- [PROMPT]:
Check each line of the listing below for "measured" and state how many lines contain it, with no other words.

- [COLLECTED DATA]:
================

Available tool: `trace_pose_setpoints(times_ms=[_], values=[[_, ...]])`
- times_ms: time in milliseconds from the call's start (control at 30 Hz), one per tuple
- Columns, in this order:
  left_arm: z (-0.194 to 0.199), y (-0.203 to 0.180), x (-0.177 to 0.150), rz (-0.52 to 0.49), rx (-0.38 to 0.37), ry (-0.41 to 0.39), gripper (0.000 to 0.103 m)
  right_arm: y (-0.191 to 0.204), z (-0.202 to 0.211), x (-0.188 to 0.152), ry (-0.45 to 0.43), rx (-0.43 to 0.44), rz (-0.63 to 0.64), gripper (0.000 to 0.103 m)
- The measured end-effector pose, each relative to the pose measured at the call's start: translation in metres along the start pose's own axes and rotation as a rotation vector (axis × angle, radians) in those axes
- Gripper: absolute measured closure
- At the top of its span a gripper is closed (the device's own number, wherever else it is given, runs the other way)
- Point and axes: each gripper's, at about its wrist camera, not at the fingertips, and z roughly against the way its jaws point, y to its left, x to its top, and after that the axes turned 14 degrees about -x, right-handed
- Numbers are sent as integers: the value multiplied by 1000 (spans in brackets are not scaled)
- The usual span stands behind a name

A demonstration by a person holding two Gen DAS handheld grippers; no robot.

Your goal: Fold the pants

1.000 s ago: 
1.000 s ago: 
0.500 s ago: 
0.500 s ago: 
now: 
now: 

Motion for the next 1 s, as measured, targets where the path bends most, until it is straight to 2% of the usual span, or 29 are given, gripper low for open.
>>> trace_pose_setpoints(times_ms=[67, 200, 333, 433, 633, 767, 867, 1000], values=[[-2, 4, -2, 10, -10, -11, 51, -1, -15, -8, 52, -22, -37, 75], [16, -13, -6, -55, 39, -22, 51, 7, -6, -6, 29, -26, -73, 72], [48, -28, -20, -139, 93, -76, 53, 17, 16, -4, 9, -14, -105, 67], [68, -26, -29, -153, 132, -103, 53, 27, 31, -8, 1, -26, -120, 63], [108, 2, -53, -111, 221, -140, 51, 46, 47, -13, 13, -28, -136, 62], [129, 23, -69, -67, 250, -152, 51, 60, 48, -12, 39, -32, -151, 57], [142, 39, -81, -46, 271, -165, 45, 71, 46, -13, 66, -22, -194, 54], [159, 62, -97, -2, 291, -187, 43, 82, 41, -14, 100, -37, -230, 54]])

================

- [ANSWER BOX]:
3